_YOUR ASSIGNMENT_
Please give back each line of the material unchanged, but without the images.

_GIVEN INFORMATION_

Start of Block

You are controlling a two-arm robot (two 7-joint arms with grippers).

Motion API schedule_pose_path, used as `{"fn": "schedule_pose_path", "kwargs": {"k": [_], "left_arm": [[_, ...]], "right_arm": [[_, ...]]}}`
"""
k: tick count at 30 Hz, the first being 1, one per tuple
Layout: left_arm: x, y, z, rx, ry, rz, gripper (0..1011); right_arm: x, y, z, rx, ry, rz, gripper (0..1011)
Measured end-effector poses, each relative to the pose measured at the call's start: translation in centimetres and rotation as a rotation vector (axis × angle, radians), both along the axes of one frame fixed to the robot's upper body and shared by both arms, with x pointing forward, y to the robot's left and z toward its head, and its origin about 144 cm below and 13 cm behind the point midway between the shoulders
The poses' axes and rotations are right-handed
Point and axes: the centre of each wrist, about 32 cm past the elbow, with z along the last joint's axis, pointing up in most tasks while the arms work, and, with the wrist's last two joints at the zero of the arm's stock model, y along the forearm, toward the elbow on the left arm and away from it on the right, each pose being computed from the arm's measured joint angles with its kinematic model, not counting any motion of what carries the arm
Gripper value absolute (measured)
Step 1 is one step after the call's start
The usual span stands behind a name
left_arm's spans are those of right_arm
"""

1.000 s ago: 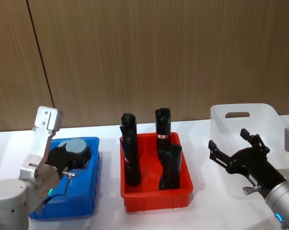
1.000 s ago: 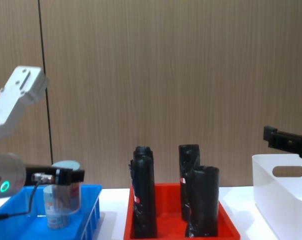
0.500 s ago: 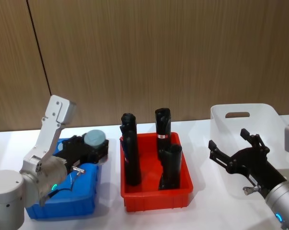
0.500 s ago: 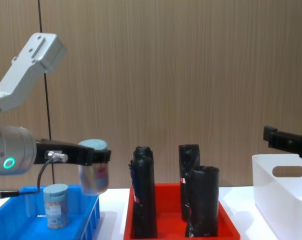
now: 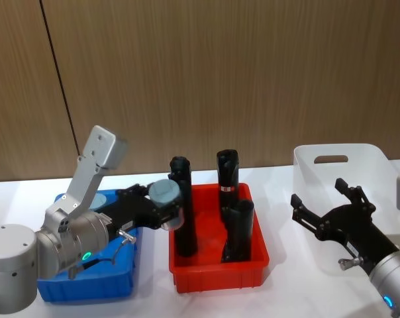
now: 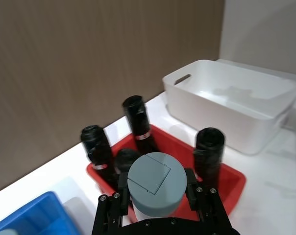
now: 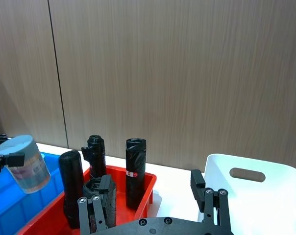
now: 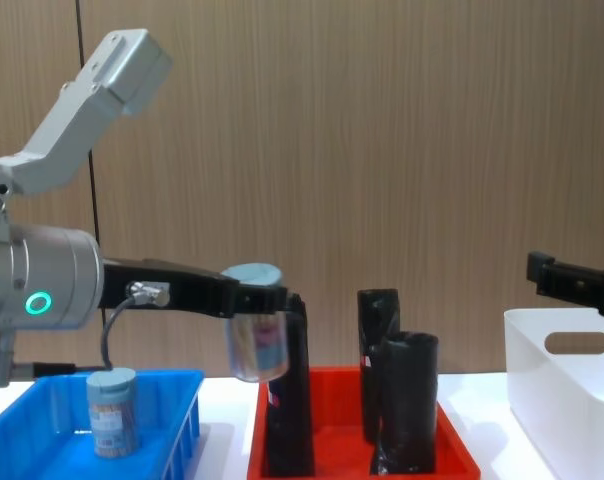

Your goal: Pick the cotton swabs from the blue box and place them into the white box.

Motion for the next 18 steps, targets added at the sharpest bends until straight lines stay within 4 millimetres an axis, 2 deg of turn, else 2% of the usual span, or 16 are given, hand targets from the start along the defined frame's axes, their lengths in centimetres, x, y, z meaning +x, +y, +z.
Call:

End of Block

_ANSWER FOR THE TASK_
You are controlling a two-arm robot (two 7-joint arms with grippers).

Motion API schedule_pose_path, used as `{"fn": "schedule_pose_path", "kwargs": {"k": [_], "left_arm": [[_, ...]], "right_arm": [[_, ...]]}}`
"""
k: tick count at 30 Hz, the first being 1, one per tuple
Layout: left_arm: x, y, z, rx, ry, rz, gripper (0..1011); right_arm: x, y, z, rx, ry, rz, gripper (0..1011)
Measured end-effector poses, each relative to the pose measured at the call's start: translation in centimetres and rotation as a rotation vector (axis × angle, radians), both along the axes of one frame fixed to the robot's upper body and shared by both arms, with x pointing forward, y to the robot's left and z toward its head, and its origin about 144 cm below and 13 cm behind the point midway between the shoulders
The poses' axes and rotations are right-handed
Point and axes: the centre of each wrist, about 32 cm past the elbow, with z along the last joint's axis, pointing up in most tasks while the arms work, and, with the wrist's last two joints at the zero of the arm's stock model, y along the forearm, toward the elbow on the left arm and away from it on the right, each pose being computed from the arm's measured joint angles with its kinematic model, not counting any motion of what carries the arm
Gripper value absolute (measured)
Step 1 is one step after the call's start
The usual span stands behind a name
left_arm's spans are those of right_arm
"""

1.000 s ago: 
1.000 s ago: 
0.500 s ago: 
0.500 s ago: 
now: 
now: 
now: 
now: 

Your goal: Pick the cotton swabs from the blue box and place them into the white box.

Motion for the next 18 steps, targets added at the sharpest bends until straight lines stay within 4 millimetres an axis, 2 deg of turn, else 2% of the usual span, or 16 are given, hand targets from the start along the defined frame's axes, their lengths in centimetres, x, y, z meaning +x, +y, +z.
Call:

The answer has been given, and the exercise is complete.